I was three years old when my mother had a stroke. It took her nearly a year to relearn how to walk and talk. In the years that followed, epilepsy became a permanent part of our lives. She could no longer work or drive, and I grew up watching her navigate a world that was not built with her in mind.

I still remember a day when I had friends over for a playdate and my mom had a breakthrough seizure. What I remember most is the look on her face afterward. She was not frightened. She was embarrassed, worried that other parents would not trust her to keep their kids safe.

That seizure was not the result of a doctor’s decision. It happened because a change to her Medicaid coverage forced a change to her medication. My mother had spent years calibrating the right drugs at the right doses. One disruption was all it took to send her into a seizure requiring an ambulance and weeks of recovery. I called 911 for her more times than I can count.

She passed away from Sudden Unexpected Death in Epilepsy, known as SUDEP, about a week before my thirteenth birthday. My uncle Phil, who also had epilepsy and relied on Medicaid, passed away recently after years of struggling to afford his medications. He put prescriptions on credit cards and waited on tax refunds to cover the balance, managing copay gaps and medication side effects on a minimal fixed income. These are the most vulnerable among us.

Their stories are why I became executive director of the Epilepsy Foundation of Connecticut, and why I feel compelled to speak plainly about House Bill 5040, part of the governor’s healthcare budget implementer. The bill proposes creating a comparative effectiveness review process for prescription drugs on the Medicaid formulary. Healthcare costs are a legitimate concern, but for the approximately 36,000 Connecticut residents living with epilepsy, many of whom depend on Medicaid, the way this bill is written poses a serious threat.

Many comparative effectiveness frameworks rely on a metric called the quality-adjusted life year, or QALY, which assigns numerical value to health outcomes. The problem is that people with disabilities and chronic conditions start with a lower QALY score by definition. The math will always make their care look more expensive than it is worth. Lifesaving treatments are labeled as not cost-effective. Medications that prevent seizures and preserve independence get deprioritized, not because they do not work, but because the model does not fully account for the person they are working for.

Epilepsy treatment is not one-size-fits-all. Patients and care teams often spend years finding the precise combination of medications, doses, and timing that controls seizures. A formulary change driven by a blunt cost metric, rather than individual clinical need, can undo that work in an instant. HB 5040 currently includes no clear protections against this. There are no provisions accounting for the complexity of conditions like epilepsy, and no safeguards against the known inequities in QALY-based frameworks. Those are not minor technical gaps. For the most vulnerable patients, they represent a foreseeable harm.

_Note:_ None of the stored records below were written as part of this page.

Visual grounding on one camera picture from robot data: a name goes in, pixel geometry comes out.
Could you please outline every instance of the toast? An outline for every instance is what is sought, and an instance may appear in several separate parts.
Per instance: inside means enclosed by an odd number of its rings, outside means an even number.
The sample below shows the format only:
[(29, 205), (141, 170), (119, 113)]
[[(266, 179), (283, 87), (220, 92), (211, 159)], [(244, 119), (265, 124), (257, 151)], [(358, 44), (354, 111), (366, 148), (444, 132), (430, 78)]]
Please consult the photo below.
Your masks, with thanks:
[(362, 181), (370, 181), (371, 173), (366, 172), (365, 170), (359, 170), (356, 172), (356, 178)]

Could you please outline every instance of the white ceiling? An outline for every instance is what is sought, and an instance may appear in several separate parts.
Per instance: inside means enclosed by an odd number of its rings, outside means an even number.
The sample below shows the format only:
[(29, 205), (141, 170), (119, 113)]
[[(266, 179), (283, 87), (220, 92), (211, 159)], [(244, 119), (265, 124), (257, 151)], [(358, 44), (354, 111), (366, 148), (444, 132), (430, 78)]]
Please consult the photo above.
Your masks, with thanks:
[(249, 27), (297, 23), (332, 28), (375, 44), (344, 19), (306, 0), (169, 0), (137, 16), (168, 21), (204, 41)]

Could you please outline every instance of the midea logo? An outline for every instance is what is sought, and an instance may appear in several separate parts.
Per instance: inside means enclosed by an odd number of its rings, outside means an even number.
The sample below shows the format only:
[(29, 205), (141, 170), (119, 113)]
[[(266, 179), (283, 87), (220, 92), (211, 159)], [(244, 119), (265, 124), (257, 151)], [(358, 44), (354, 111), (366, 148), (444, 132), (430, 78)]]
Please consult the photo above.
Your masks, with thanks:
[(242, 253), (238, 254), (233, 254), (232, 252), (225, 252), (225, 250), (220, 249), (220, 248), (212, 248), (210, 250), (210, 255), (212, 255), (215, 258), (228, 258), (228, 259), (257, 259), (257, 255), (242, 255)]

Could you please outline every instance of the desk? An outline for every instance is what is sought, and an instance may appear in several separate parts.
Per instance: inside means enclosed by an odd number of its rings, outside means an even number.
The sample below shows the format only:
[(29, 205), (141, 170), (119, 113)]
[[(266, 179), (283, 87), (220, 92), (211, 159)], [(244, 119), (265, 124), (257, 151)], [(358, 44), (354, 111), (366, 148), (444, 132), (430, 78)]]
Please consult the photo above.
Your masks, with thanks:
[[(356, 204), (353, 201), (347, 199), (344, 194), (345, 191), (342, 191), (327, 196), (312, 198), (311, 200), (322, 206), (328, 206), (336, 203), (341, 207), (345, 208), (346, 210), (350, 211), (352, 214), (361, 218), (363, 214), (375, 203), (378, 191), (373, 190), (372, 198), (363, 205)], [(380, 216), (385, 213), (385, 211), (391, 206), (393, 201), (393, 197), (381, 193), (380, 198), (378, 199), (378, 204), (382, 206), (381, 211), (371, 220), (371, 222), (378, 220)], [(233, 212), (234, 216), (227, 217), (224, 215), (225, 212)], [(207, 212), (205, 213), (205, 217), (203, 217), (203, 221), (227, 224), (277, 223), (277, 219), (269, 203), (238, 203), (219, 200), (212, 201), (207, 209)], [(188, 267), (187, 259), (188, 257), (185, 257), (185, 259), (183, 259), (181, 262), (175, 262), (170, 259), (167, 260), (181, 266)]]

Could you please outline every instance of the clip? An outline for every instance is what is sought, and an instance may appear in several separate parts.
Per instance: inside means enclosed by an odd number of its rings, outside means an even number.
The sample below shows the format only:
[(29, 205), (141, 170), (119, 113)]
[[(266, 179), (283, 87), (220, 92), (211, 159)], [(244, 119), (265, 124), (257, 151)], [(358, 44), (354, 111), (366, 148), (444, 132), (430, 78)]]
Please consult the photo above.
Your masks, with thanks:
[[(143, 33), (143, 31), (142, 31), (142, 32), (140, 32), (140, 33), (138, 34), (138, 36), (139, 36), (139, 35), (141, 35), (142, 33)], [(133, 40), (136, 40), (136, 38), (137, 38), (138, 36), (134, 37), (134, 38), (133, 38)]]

I respect that Connecticut lawmakers face genuine pressure to reduce healthcare costs. But cost containment cannot come at the expense of those already most at risk. My mother deserved a system that protected her access to the care that kept her alive.

My uncle Phil deserved one that did not force him to choose between his prescriptions and his credit card balance. I urge lawmakers to reject the comparative effectiveness review provisions of HB 5040, or at minimum amend it with meaningful protections for patients with complex chronic conditions. The 36,000 Connecticut residents living with epilepsy deserve a system that sees them as individuals, not line items. They have already paid a high enough price.